The company acknowledged, however, that widespread real-world use of quantum computers remains several years away.
Michel Devoret, chief scientist at Google’s Quantum AI unit and a recent Nobel laureate in physics, described the result as “another milestone” for the field. “This marks a new step towards full-scale quantum computation,” he said.
According to a peer-reviewed paper published in Nature on Wednesday, Google’s quantum computer performed the molecular calculation 13,000 times faster than a classical system could.
Experts have hailed the feat as a demonstration of “quantum advantage,” a term used when a quantum computer performs a calculation that no classical computer can efficiently replicate.
Winfried Hensinger, a professor of quantum technologies at the University of Sussex, said the breakthrough was significant but cautioned against overhyping its immediate implications. “It’s important to understand the task Google has achieved is not quite as revolutionary as some of the world-changing applications that are anticipated for quantum computers,” he said. “However, it is yet another convincing proof that quantum computers are gradually becoming more and more powerful.”
Despite the achievement, fully fault-tolerant quantum computers capable of solving complex, real-world problems are still years away.
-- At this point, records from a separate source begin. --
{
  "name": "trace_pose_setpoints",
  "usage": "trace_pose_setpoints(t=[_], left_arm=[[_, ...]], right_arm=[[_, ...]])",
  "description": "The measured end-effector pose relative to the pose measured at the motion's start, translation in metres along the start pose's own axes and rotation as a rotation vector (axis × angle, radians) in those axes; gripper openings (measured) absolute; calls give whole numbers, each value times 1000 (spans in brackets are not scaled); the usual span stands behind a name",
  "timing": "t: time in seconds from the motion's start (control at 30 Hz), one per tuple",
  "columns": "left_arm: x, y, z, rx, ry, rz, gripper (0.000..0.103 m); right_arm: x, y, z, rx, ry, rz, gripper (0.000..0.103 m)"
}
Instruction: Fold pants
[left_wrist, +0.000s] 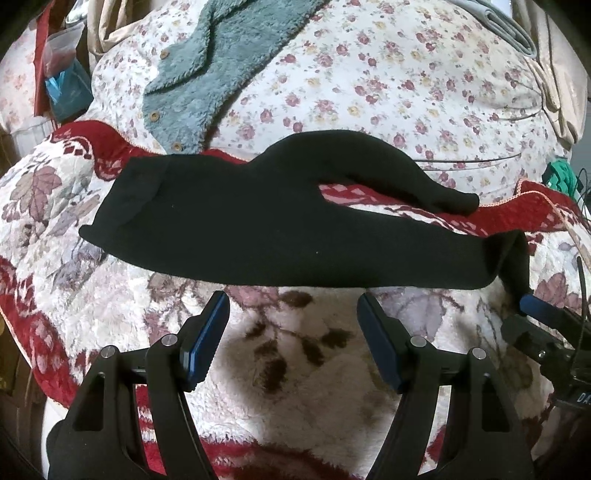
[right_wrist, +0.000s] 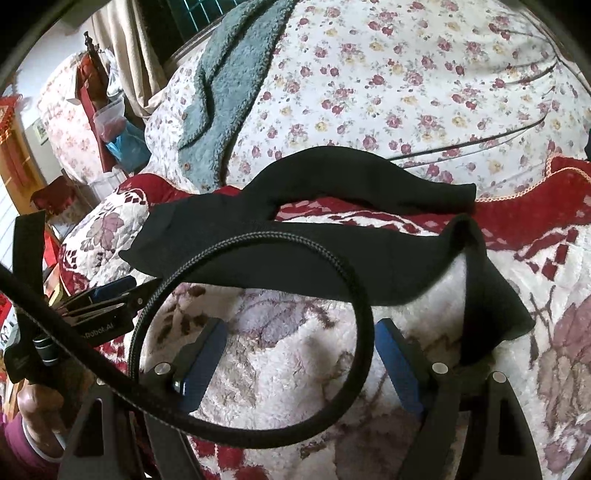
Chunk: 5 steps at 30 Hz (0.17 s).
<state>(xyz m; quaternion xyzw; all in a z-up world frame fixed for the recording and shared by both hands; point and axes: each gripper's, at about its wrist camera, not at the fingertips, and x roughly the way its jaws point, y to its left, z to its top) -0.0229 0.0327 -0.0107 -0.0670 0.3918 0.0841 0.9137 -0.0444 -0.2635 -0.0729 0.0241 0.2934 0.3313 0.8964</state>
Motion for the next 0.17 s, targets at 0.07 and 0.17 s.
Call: trace_pose_setpoints(t=[0.07, 0.17], left_arm=[[-2, -1, 0, 7, -17, -1, 72], [-4, -4, -1, 14, -26, 3, 72]], right_arm=[[1, -1, -1, 6, 2, 10, 80], [0, -2, -2, 11, 1, 10, 80]])
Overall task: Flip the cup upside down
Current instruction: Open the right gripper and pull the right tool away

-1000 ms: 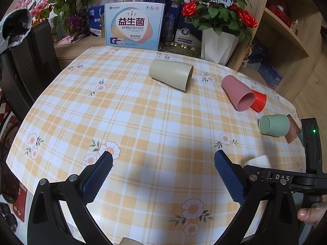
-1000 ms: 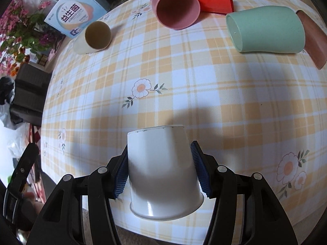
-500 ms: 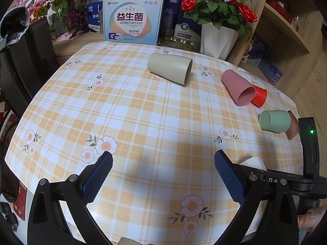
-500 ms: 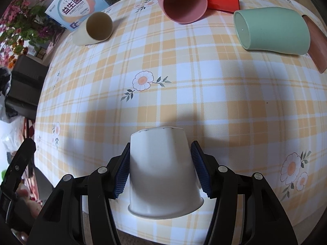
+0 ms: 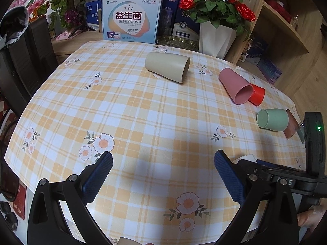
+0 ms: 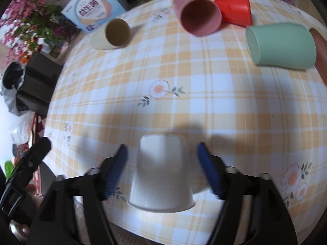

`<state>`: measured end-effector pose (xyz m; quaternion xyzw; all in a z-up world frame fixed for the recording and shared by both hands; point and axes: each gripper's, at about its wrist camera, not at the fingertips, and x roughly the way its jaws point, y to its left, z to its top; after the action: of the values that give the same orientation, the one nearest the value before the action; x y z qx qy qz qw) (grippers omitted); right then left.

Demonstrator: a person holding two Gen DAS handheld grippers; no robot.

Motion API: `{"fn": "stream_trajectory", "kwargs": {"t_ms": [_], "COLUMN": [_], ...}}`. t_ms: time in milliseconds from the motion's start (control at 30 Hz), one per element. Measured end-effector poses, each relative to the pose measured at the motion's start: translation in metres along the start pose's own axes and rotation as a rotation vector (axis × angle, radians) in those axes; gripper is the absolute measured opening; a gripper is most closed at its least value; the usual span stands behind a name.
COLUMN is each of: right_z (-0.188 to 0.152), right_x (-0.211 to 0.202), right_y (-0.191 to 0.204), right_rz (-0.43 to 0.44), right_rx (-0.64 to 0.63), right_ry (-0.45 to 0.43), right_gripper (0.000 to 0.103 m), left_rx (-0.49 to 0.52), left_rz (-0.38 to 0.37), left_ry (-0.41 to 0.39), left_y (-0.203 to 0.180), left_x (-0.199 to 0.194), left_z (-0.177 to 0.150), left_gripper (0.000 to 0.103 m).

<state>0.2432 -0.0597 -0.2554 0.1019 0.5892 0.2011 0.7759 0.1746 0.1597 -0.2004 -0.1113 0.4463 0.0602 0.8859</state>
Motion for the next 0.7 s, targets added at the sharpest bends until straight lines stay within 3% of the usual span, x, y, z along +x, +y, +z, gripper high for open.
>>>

Experts say such systems would require hundreds of thousands to millions of qubits—the fundamental units of quantum information—while current machines remain limited and highly unstable.
Hartmut Neven, Google’s vice president of engineering, said the algorithm—dubbed quantum echoes—could accelerate progress toward that future. “Real-world use of quantum computers might still be five years away,” Neven said, “but each breakthrough brings that future closer.”